## The problem:
Reproduce the following data exactly, minus any images.
***** Supplied material *****
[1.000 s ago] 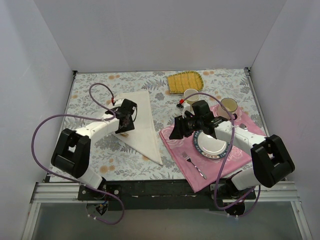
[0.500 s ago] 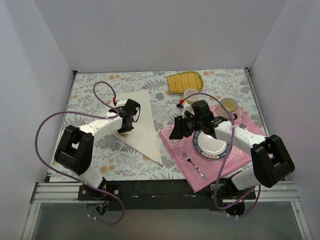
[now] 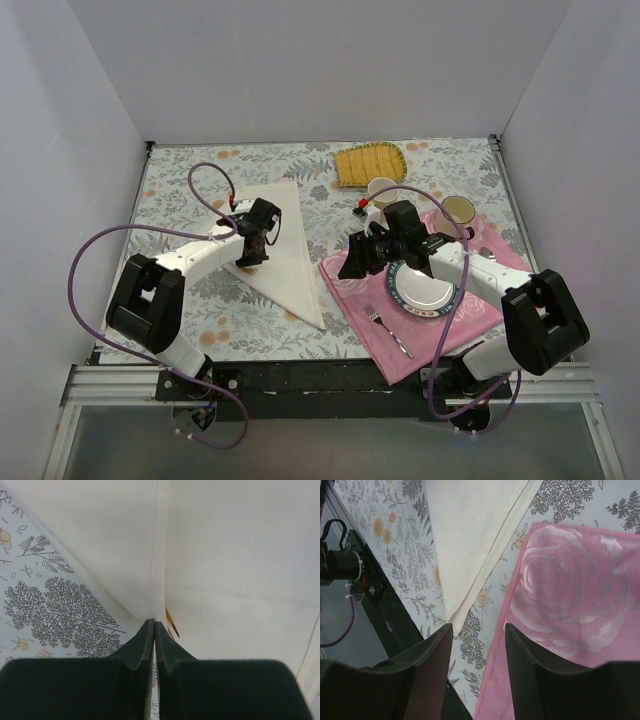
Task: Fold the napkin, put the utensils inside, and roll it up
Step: Fold the napkin
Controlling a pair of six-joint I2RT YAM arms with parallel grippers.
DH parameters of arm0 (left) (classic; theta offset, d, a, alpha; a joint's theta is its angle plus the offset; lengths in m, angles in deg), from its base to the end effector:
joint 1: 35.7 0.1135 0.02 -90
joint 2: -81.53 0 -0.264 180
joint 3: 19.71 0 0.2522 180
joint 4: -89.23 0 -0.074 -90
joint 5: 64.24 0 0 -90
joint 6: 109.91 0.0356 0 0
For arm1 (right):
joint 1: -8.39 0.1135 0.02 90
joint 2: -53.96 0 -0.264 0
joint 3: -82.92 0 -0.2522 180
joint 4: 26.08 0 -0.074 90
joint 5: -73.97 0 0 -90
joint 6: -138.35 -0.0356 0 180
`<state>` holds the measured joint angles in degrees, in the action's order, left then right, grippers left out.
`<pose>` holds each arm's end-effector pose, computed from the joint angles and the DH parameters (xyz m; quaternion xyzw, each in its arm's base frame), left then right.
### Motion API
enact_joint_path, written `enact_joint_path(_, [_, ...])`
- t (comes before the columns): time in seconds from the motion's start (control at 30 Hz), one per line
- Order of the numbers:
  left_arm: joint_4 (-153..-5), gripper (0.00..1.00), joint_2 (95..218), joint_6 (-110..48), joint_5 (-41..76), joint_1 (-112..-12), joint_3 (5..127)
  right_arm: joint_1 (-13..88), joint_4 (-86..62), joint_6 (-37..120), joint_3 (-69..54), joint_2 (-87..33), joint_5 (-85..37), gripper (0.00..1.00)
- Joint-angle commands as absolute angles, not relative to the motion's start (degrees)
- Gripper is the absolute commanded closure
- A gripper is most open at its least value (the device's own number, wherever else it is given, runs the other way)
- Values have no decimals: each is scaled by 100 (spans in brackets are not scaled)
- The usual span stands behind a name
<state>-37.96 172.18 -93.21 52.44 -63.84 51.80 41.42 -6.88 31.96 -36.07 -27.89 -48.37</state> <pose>0.2668 -0.1246 0.1942 -0.4024 0.8734 0.0261 0.2730 0.2394 0.1784 0.2182 -0.2423 0.8444 0.3989 0.2629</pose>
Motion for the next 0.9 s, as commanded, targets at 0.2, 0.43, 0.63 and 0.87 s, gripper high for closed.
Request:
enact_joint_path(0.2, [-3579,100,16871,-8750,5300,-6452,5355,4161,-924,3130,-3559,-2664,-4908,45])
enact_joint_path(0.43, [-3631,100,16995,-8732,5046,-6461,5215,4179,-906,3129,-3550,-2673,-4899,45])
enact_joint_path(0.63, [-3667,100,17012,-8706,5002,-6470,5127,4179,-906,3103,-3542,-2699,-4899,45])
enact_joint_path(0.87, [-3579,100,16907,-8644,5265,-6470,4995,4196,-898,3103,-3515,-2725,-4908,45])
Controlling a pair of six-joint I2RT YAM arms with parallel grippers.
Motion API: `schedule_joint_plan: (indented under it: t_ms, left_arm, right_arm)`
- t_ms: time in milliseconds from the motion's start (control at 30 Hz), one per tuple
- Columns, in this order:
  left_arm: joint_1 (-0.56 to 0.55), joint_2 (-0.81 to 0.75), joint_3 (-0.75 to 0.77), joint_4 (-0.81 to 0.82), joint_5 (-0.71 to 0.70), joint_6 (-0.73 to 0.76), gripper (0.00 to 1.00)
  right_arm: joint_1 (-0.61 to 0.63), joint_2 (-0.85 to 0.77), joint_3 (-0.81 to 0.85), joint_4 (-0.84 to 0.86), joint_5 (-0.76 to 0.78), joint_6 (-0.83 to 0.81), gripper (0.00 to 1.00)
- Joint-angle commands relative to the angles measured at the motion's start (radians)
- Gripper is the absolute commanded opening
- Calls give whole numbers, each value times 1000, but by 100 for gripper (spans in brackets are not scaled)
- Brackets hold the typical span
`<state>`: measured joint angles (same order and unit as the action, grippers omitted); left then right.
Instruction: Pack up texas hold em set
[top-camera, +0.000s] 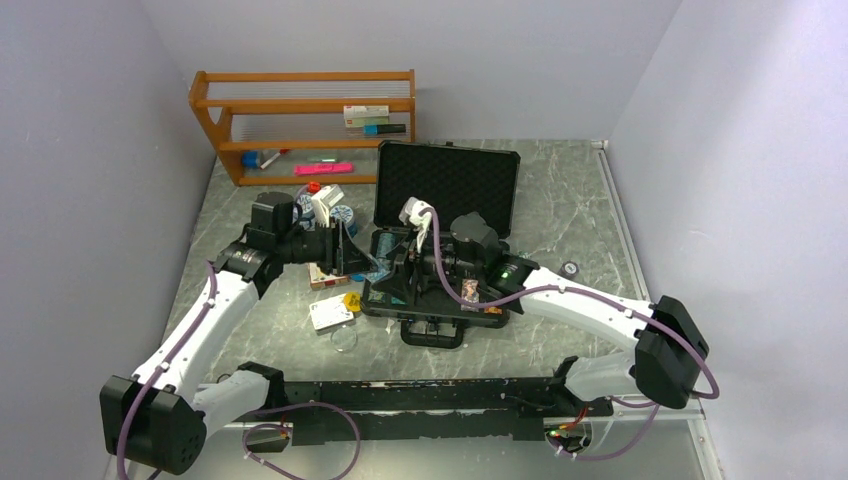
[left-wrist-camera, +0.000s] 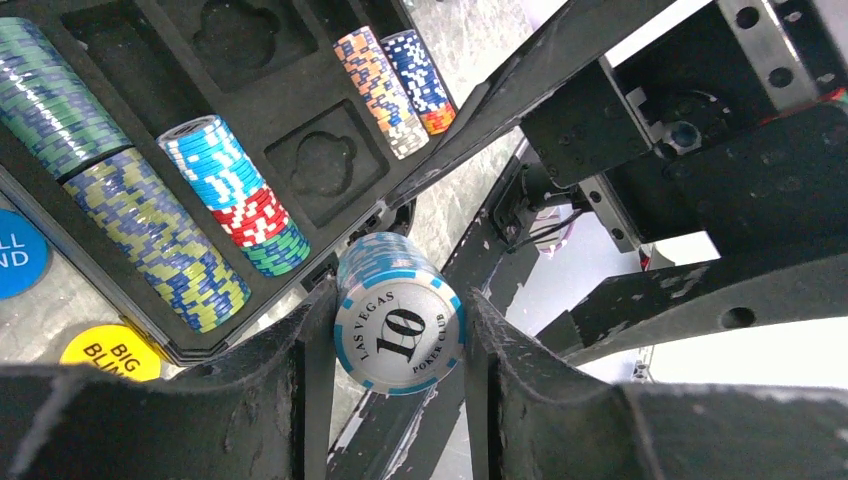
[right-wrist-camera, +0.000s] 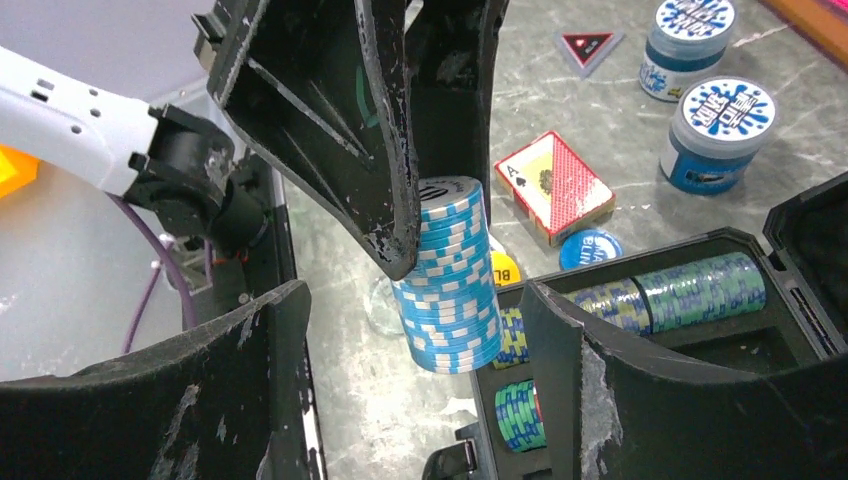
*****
## Exercise output:
[1.000 s ago] 
[0.500 s ago] 
[now] 
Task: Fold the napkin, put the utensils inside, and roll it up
Step: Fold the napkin
Controlling a pair of six-joint I2RT YAM arms with parallel grippers.
DH parameters of arm0 (left) (classic; theta offset, d, a, alpha; a joint's theta is its angle plus the offset; lengths in m, angles in deg), from its base to the end effector:
joint 1: 35.7 0.1135 0.02 -90
joint 2: -81.53 0 -0.264 180
joint 3: 19.71 0 0.2522 180
joint 4: -89.23 0 -0.074 -90
joint 5: 64.24 0 0 -90
joint 6: 109.91 0.0356 0 0
For arm1 (right):
joint 1: -8.39 0.1135 0.02 90
joint 2: -53.96 0 -0.264 0
joint 3: -82.92 0 -0.2522 180
joint 4: 26.08 0 -0.074 90
joint 5: -73.97 0 0 -90
joint 6: -138.35 -0.0356 0 180
`<state>` holds the measured joint angles in degrees, in the action's order, left then right, grippers left out.
`<pose>` holds each arm's end-effector pose, computed from the joint angles and the DH parameters (xyz m; quaternion xyzw, each in its arm's base frame), left then right.
### Motion API
enact_joint_path, written `enact_joint_path(_, [_, ...])`
- t (comes before the columns): time in seconds from the motion's start (control at 30 Hz), one per line
- Order of the numbers:
  left_arm: joint_4 (-153..-5), gripper (0.00..1.00), joint_2 (95..218), joint_6 (-110..48), joint_5 (-41..76), joint_1 (-112..-12), joint_3 (5..127)
  right_arm: joint_1 (-13..88), joint_4 (-86..62), joint_6 (-37..120), joint_3 (-69..54), joint_2 (-87..33), joint_5 (-85..37), gripper (0.00..1.00)
- Joint-angle commands as absolute angles, not relative to the motion's start (degrees)
- Gripper is the absolute commanded closure
- A gripper is most open at its least value (the device's own number, wherever else it is given, runs the other way)
- Values have no decimals: each is scaled by 100 (spans in brackets are not scaled)
- The usual span stands behind a name
<state>-37.96 172.18 -93.21 52.44 -63.84 51.80 41.42 -6.88 31.96 -36.07 -27.89 -48.37</state> <pose>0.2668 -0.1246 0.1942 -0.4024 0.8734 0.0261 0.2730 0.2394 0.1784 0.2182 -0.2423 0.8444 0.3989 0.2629</pose>
Motion for the next 0.9 s, as commanded, targets at 0.2, 0.43, 0.63 and 0.87 s, gripper high for closed.
Request:
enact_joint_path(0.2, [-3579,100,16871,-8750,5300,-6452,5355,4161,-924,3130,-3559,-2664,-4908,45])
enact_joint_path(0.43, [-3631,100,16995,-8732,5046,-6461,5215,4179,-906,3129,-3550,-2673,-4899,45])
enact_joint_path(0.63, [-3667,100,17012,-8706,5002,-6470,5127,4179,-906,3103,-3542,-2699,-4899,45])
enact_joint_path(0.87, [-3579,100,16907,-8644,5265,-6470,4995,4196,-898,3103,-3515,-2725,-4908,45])
Controlling a pair of six-joint I2RT YAM arms with parallel grippers.
Motion API: `schedule_joint_plan: (indented under it: t_ms, left_arm, right_arm)`
- t_ms: time in milliseconds from the motion's start (control at 30 Hz), one per tuple
- Columns, in this order:
  left_arm: joint_1 (-0.56 to 0.55), joint_2 (-0.81 to 0.75), joint_3 (-0.75 to 0.77), joint_4 (-0.81 to 0.82), joint_5 (-0.71 to 0.70), joint_6 (-0.73 to 0.76), gripper (0.00 to 1.00)
  right_arm: joint_1 (-0.61 to 0.63), joint_2 (-0.85 to 0.77), joint_3 (-0.81 to 0.85), joint_4 (-0.84 to 0.86), joint_5 (-0.76 to 0.78), joint_6 (-0.83 to 0.81), gripper (0.00 to 1.00)
- Joint-angle commands relative to the angles measured at the motion's start (radians)
- Gripper is the absolute commanded opening
- Calls give whole numbers, each value times 1000, but by 100 for gripper (spans in brackets are not scaled)
- Brackets hold the typical span
`<state>`: measured joint angles (same order and unit as the action, grippers omitted); left then right.
Instruction: Pack up texas hold em set
[top-camera, +0.000s] 
[left-wrist-camera, +0.000s] 
[right-wrist-camera, +0.000s] 

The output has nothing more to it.